Hutagalung memanfaatkan sebuah bangunan bekas sekolah di Desa Warung Muncang, di persimpangan jalan raya dengan Andir, sebagai markas pasukannya. Pada waktu itu disebutkan bahwa lokasi ini terletak sekitar 3 kilometer dari Bandoeng. Bermarkas di tempat ini tidak selalu aman, apalagi lokasi ini tidak begitu jauh dari lapangan terbang Andir yang saat itu berada dalam kekuasaan tentara Sekutu. Mencari lokasi bekas sekolah ini sekarang ternyata tidak mudah juga. Bangunan-bangunan kebanyakan sudah berganti, begitu pula dengan penghuni kawasan, kebanyakan sudah orang baru.

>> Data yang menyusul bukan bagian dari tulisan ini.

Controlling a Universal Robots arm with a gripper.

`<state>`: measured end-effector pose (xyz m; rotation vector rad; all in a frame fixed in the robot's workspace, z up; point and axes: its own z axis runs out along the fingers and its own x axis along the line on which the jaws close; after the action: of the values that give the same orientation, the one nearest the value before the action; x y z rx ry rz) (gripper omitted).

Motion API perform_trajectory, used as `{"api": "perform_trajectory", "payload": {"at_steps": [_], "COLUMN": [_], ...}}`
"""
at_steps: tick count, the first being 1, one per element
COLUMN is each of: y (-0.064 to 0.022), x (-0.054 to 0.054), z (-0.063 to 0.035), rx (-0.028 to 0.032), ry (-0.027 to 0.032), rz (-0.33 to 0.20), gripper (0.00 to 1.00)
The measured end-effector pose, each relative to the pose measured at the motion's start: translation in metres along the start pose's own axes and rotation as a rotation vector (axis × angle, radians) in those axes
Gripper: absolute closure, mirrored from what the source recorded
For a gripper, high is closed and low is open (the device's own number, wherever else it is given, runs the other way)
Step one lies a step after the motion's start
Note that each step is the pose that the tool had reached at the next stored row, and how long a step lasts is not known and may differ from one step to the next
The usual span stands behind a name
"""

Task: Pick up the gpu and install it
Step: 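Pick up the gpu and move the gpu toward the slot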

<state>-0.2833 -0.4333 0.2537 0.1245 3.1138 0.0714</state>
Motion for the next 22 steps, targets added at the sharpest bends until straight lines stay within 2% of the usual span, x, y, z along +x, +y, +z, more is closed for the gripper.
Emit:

Oetari, penulis memoar ini, bergabung dan menjadi perempuan satu-satunya dalam Kompi Istimewa Hutagalung. Tugasnya membentuk pos kesehatan dan membantu persiapan menghadapi pertempuran. Selanjutnya Oetari mendirikan satu unit palang merah dan di situ ia memberikan kursus-kursus PPK Pertolongan Pertama Kecelakaan (PPK) kepada seluruh anggota unitnya. Bantuan obat-obatan datang dari unit kesehatan tentara di Bandung. Peresmian berdirinya unit palang merah ini dilakukan oleh dokter Soenitijoso dan asistennya, Djohandiredja.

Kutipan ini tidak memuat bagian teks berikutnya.